Foco em programas regionais e ações estruturantes
Para cumprir essas metas, o BID estruturou programas regionais que integram ações de proteção ambiental com desenvolvimento econômico. Um dos principais é o “Amazônia Sempre”, criado para apoiar o desenvolvimento sustentável da região amazônica, com foco na conservação da biodiversidade, no uso sustentável dos recursos naturais e no bem-estar das populações locais.
Outro exemplo é o “One Caribbean”, voltado à adaptação dos países caribenhos aos impactos das mudanças climáticas. A região é especialmente vulnerável a eventos extremos como furacões, inundações e aumento do nível do mar.
Já o programa “América en el Centro” foca nos países da América Central, buscando fortalecer políticas públicas ambientais e infraestrutura resiliente ao meio ambiente.

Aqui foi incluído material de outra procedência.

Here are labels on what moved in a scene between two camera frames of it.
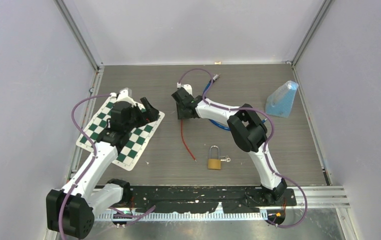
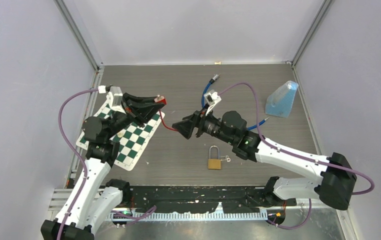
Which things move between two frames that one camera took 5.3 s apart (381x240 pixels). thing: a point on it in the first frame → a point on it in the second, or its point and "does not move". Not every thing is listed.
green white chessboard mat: (128, 156) does not move
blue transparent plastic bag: (280, 101) does not move
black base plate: (197, 199) does not move
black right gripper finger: (182, 112) → (185, 127)
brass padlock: (214, 163) does not move
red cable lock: (185, 142) → (161, 99)
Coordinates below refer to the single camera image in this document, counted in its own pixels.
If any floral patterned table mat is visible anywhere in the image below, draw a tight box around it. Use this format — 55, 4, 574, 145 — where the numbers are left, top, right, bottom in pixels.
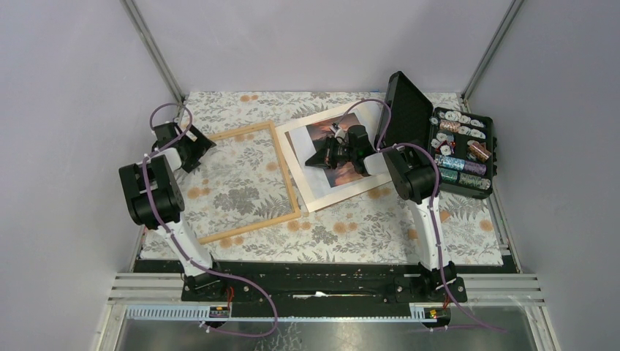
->
139, 91, 504, 266

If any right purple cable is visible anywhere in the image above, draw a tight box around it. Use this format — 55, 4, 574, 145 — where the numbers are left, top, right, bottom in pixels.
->
336, 98, 509, 335

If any small wooden block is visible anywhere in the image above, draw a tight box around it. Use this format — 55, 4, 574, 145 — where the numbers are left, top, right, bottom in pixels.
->
439, 210, 452, 223

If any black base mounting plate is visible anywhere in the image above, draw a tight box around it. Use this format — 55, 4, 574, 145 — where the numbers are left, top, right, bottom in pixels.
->
181, 261, 468, 303

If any cream photo mat board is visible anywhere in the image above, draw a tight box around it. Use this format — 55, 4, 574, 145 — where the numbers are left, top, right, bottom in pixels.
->
276, 99, 391, 212

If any sunset landscape photo print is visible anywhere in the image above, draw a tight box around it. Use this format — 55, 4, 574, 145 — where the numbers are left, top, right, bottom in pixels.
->
279, 107, 387, 203

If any open black chip case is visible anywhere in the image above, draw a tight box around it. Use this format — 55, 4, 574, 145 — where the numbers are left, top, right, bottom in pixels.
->
374, 71, 497, 200

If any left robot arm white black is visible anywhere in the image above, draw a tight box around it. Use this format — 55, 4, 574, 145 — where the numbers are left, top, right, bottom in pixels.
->
118, 122, 227, 301

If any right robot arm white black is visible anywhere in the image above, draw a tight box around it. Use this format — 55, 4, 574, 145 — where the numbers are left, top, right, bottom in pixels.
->
305, 124, 457, 301

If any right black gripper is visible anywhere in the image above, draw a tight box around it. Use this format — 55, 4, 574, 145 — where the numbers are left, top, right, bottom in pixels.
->
306, 136, 358, 170

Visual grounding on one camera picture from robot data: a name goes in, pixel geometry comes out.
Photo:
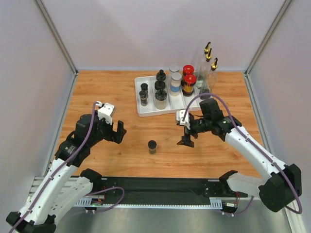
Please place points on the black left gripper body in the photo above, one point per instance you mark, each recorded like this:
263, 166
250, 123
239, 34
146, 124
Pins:
103, 132

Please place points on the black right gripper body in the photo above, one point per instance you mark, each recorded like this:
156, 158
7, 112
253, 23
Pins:
190, 130

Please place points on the oil bottle with dark sauce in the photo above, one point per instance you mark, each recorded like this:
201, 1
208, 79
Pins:
210, 77

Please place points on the clear oil bottle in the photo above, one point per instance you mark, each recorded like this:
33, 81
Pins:
204, 70

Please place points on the red-lid sauce jar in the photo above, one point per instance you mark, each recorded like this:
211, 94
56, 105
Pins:
187, 70
189, 83

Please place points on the tall bottle dark contents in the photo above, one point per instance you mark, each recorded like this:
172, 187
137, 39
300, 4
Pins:
201, 65

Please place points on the small black-cap spice bottle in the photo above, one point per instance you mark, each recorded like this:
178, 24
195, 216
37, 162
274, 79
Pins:
143, 95

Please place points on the tall jar white beads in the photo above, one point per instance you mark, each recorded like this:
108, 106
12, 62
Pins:
175, 84

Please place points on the black-lid glass jar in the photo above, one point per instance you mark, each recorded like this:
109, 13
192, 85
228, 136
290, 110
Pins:
159, 85

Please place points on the white-contents jar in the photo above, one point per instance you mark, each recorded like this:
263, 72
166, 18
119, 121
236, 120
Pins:
174, 69

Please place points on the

A ampliação do financiamento também está alinhada com as exigências de governos e organizações internacionais, que cobram dos bancos multilaterais maior participação na luta contra o aquecimento global e preservação do meio ambiente.
Esses bancos, como o BID, o Banco Mundial e o Banco Europeu de Investimento, são vistos como fundamentais para mobilizar recursos e criar mecanismos que permitam aos países em desenvolvimento adotarem soluções sustentáveis sem comprometer seu crescimento econômico.
Vale reforçar que, em novembro de 2025, o Brasil vai sediar a COP 30, a Conferência das Nações Unidas sobre as Mudanças Climáticas. Ações de fomento e a criação de iniciativas sustentáveis estarão no centro das atenções, além de receberem mais destaque em relação à agenda global do clima.